• [WORK INSTRUCTION]: If a line in the data below holds the word "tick", include it in the count. Give only the final number.

Records contained in a dataset
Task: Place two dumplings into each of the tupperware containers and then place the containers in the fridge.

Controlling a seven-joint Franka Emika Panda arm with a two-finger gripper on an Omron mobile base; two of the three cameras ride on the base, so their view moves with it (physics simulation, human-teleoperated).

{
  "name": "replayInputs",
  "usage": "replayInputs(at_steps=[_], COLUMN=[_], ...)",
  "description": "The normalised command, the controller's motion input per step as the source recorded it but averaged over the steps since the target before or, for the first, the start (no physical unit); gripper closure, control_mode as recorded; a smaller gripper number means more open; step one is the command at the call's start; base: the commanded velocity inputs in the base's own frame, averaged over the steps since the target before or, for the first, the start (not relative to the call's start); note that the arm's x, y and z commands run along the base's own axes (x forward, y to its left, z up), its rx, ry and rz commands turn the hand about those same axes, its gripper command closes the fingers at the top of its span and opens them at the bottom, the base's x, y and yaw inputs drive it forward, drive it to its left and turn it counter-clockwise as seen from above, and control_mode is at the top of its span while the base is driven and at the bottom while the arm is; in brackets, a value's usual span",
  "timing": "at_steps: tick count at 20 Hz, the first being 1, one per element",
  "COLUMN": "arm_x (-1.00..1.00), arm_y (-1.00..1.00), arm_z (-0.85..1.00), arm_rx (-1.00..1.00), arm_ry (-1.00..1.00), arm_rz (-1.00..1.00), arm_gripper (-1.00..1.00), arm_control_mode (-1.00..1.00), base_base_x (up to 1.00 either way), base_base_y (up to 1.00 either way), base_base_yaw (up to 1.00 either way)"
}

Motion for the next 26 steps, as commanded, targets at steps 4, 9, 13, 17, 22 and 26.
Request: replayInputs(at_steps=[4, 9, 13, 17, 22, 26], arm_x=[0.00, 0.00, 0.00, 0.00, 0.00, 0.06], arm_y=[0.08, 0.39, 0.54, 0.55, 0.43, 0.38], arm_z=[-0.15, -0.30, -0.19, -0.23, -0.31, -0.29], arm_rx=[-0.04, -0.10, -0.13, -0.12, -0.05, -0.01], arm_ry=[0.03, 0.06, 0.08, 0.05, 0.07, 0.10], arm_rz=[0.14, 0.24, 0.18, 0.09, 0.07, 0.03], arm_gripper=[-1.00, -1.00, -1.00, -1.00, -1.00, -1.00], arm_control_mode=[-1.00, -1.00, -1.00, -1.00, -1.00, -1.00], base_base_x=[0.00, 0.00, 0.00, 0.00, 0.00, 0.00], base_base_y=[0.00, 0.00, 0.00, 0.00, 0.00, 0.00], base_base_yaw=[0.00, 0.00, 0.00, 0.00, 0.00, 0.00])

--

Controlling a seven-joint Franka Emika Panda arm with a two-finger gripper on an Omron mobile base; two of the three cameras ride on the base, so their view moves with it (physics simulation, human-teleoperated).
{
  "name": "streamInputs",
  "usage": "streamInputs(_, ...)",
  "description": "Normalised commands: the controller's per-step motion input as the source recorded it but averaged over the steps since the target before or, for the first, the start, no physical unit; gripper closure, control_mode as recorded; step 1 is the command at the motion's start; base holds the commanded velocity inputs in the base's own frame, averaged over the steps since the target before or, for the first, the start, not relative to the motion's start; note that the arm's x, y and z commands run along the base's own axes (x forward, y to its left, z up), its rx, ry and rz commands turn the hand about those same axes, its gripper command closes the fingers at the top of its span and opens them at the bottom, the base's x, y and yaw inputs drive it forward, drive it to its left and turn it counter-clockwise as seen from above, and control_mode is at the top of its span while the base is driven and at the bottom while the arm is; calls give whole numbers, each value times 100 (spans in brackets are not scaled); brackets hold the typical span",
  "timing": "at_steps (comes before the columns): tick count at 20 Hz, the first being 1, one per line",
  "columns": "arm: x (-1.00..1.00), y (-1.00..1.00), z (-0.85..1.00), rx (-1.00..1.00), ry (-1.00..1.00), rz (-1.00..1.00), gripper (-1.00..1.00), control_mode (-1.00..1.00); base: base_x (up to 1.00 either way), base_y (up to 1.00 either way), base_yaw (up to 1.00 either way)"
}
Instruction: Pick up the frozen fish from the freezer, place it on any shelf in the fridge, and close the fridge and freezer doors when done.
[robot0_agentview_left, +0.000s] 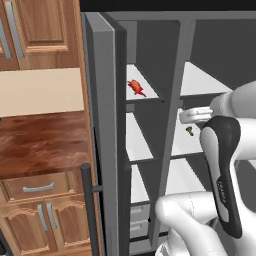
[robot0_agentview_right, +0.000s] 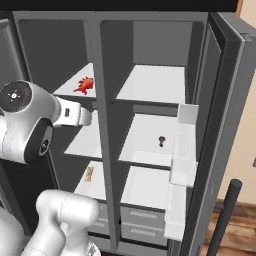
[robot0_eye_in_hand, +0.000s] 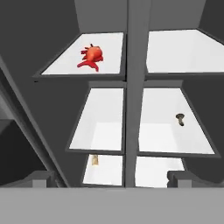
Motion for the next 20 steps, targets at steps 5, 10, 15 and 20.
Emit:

• [TASK SOLUTION]: 2